Determining an optimal relationship between working space and homeostasis during laparoscopic procedures is not easy [1622]. In contrast to our experiments, complex minimal access surgery in humans can take several hours, adding to the negative effects of the CO2 pneumoperitoneum. Avoiding high insufflation pressure will counteract the negative influences of CO2 insufflation [6, 14, 19, 26].

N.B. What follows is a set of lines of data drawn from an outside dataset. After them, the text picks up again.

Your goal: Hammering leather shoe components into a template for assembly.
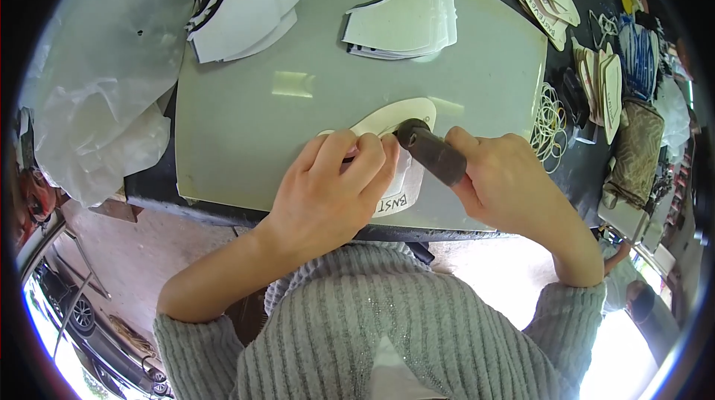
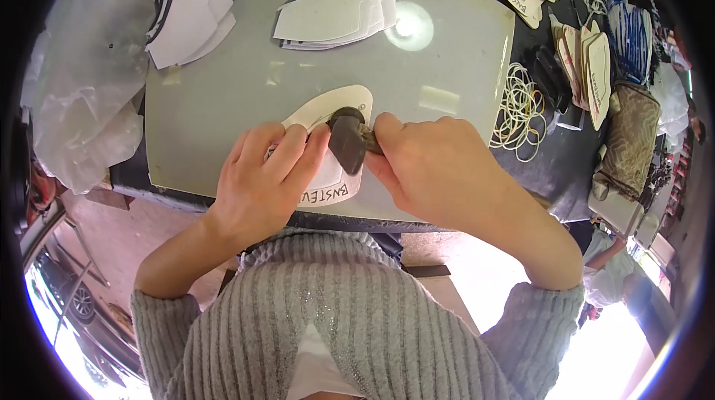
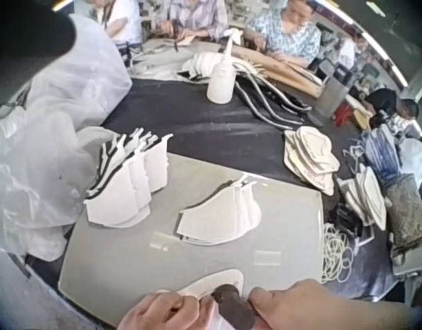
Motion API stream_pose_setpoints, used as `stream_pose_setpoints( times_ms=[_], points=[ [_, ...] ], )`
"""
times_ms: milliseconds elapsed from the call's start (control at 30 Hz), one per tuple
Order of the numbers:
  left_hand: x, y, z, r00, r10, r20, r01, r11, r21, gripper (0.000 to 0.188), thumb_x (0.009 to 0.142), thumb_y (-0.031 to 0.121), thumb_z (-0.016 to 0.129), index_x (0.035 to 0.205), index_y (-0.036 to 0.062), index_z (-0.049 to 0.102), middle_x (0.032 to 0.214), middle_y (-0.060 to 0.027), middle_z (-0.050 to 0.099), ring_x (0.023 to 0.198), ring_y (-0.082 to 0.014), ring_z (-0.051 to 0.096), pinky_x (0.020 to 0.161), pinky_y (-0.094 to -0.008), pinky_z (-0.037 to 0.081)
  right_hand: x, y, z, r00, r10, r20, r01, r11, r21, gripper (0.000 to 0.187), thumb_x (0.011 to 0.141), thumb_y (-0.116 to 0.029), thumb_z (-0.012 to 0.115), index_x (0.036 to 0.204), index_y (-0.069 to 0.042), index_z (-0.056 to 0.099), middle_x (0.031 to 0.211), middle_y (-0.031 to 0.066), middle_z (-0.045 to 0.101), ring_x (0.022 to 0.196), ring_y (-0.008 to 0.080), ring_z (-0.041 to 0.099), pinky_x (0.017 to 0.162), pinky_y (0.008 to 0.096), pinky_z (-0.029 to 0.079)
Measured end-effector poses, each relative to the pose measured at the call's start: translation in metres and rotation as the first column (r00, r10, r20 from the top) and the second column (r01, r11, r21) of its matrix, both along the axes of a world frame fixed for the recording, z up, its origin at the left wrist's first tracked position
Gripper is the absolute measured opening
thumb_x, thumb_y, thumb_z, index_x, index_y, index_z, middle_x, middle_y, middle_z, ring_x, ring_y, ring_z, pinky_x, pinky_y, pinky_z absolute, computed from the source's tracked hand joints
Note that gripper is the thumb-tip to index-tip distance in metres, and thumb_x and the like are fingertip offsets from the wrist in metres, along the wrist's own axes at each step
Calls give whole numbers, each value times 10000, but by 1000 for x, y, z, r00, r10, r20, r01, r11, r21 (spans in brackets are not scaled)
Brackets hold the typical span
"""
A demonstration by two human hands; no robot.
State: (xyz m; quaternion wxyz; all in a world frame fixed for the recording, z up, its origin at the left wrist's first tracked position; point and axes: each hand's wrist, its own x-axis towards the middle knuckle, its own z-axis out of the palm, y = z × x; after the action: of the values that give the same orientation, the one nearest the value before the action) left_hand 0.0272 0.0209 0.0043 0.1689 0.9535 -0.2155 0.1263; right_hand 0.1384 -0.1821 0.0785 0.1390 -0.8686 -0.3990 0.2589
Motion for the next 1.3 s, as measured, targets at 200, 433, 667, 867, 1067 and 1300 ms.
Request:
stream_pose_setpoints(
  times_ms=[200, 433, 667, 867, 1067, 1300],
  points=[
    [0, 2, 0, 1000, 5, -9, -5, 999, -34, 458, 706, 89, 648, 1156, 6, 656, 1056, -61, 568, 893, -228, 564, 742, -340, 506, 6, 0, 5, 991, -131, -37, 135, 981, 136, 244, 938, -229, 602, 852, -12, 534, 565, 160, 557, 571, 381, 611, 505, 455, 466],
    [15, 3, 0, 987, 51, -152, -112, 899, -422, 371, 731, 20, 732, 1097, 22, 674, 866, -70, 592, 768, -260, 573, 693, -360, 476, -9, -9, -26, 990, -137, -14, 138, 989, 54, 251, 939, -210, 594, 833, 2, 512, 590, 178, 577, 570, 398, 602, 522, 491, 455],
    [35, -2, 15, 980, 11, -200, -90, 916, -390, 182, 771, 91, 761, 901, 44, 643, 782, -88, 587, 687, -286, 555, 594, -391, 434, -9, -11, -9, 981, -194, 19, 195, 978, -68, 296, 956, -280, 556, 855, -3, 541, 642, 202, 626, 603, 417, 635, 540, 497, 491],
    [51, 12, 19, 877, 68, -475, -218, 938, -268, 117, 794, 142, 695, 789, 50, 624, 724, -133, 621, 683, -329, 631, 625, -433, 497, -4, 3, -31, 973, -194, -126, 209, 971, 115, 380, 988, -365, 515, 993, 11, 571, 702, 227, 650, 663, 442, 648, 618, 539, 510],
    [44, -24, 19, 981, 50, -187, -53, 999, -9, 137, 805, 138, 673, 872, 39, 606, 819, -116, 601, 755, -311, 614, 697, -424, 484, -13, -17, -21, 965, -253, -62, 259, 960, 107, 414, 1011, -387, 483, 943, 10, 578, 722, 222, 655, 694, 433, 653, 646, 527, 515],
    [22, -16, 1, 998, -57, 13, 56, 993, 106, 129, 795, 88, 656, 894, 23, 603, 852, -117, 556, 820, -296, 572, 708, -409, 472, -33, -13, -29, 972, -236, 17, 232, 965, 122, 380, 995, -381, 508, 956, -11, 589, 745, 206, 669, 720, 428, 664, 662, 527, 518]
  ],
)
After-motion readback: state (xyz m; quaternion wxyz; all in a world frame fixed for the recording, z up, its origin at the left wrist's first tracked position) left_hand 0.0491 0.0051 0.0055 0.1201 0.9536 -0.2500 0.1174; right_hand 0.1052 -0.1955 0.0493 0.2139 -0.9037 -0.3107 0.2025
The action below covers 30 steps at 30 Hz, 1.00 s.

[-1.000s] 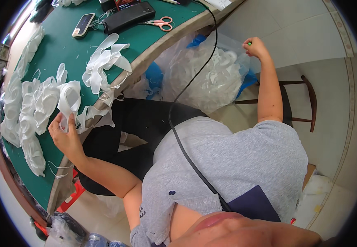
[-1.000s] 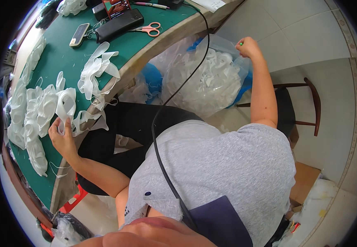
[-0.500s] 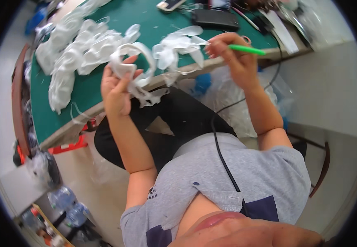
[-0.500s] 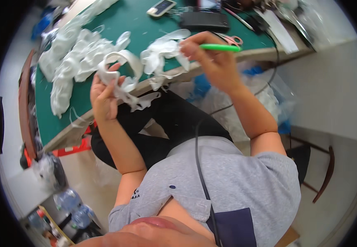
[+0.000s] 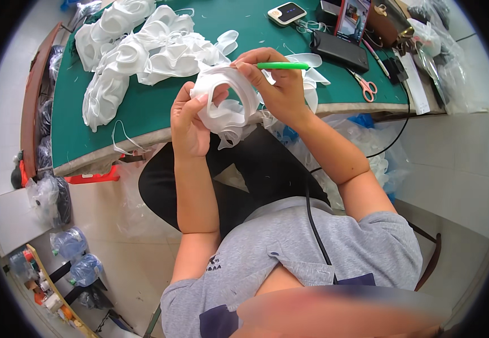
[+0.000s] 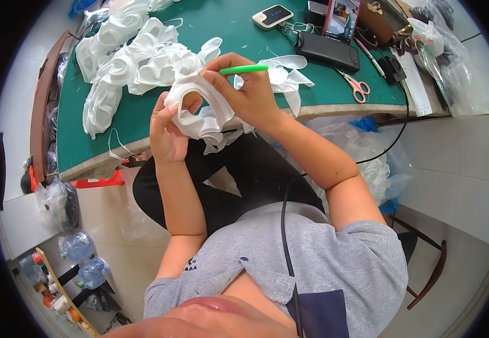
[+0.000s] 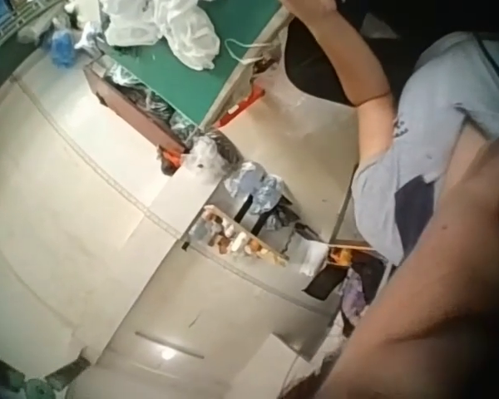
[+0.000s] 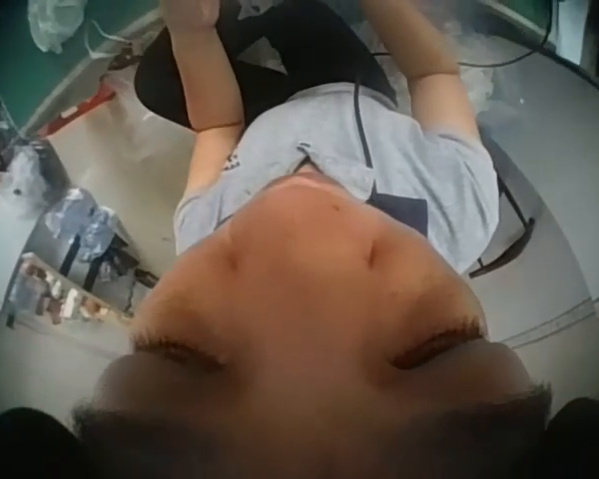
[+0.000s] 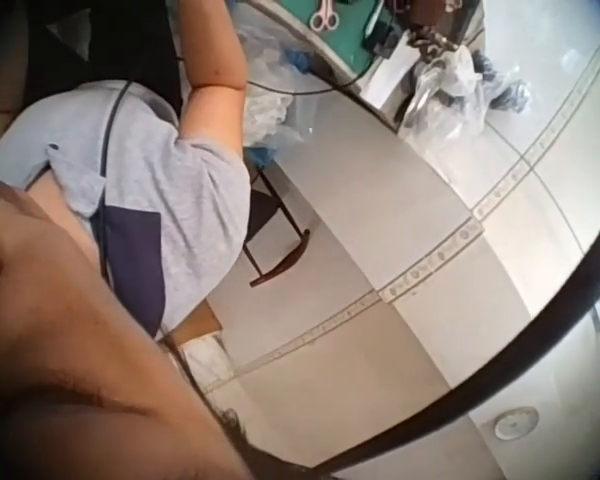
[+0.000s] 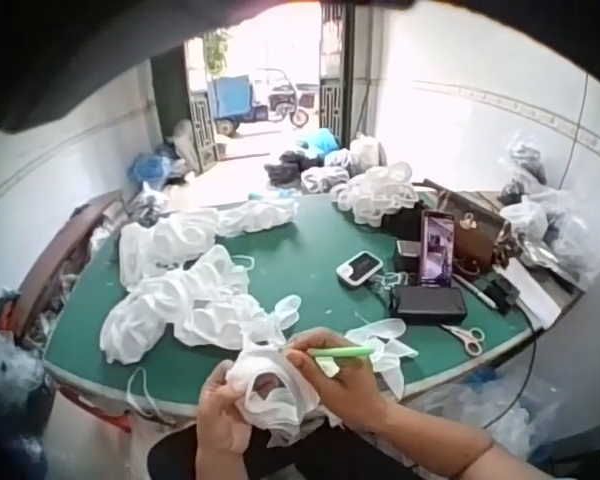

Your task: Assembling and stitching white fabric components using a crochet hook on a factory workbench.

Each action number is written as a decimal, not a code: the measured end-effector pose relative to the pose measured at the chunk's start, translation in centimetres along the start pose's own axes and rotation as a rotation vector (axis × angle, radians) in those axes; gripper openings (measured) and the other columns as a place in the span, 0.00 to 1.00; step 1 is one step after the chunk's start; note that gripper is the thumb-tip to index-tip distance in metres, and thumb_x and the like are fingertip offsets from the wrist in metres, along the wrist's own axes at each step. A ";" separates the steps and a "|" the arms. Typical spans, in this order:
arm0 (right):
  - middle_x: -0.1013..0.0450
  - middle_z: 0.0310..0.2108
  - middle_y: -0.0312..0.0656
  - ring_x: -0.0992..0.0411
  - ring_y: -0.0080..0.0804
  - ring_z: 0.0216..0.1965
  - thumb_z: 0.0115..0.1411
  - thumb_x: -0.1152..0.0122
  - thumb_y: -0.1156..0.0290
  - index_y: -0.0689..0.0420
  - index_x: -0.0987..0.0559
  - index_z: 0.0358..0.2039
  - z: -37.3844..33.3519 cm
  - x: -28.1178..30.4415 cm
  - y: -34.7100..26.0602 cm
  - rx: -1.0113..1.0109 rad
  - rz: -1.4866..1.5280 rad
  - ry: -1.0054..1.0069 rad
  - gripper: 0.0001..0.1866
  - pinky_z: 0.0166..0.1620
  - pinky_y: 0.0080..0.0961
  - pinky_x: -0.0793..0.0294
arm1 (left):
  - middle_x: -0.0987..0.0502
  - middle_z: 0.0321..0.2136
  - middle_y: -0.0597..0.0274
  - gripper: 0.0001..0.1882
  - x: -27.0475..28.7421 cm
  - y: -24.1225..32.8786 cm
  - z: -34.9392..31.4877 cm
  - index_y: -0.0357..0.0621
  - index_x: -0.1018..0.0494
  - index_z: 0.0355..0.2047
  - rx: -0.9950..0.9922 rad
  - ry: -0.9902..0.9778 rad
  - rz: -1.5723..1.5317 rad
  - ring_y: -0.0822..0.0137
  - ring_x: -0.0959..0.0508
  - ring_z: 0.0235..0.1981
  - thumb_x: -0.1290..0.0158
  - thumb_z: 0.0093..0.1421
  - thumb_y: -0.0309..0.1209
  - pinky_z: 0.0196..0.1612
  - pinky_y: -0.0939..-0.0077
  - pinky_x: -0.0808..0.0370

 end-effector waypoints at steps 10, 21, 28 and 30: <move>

Exact measurement of the working space against the background of cardiorespiratory monitoring is imperative when studying how certain factors can influence the working space. CT scanning allows for such an exact measurement. Pressure of pneumoperitoneum was the first factor we investigated. Experiments on the effects of other factors mentioned in Table 1 are in preparation. The findings can help improve surgical and anesthesia management in minimal access surgery.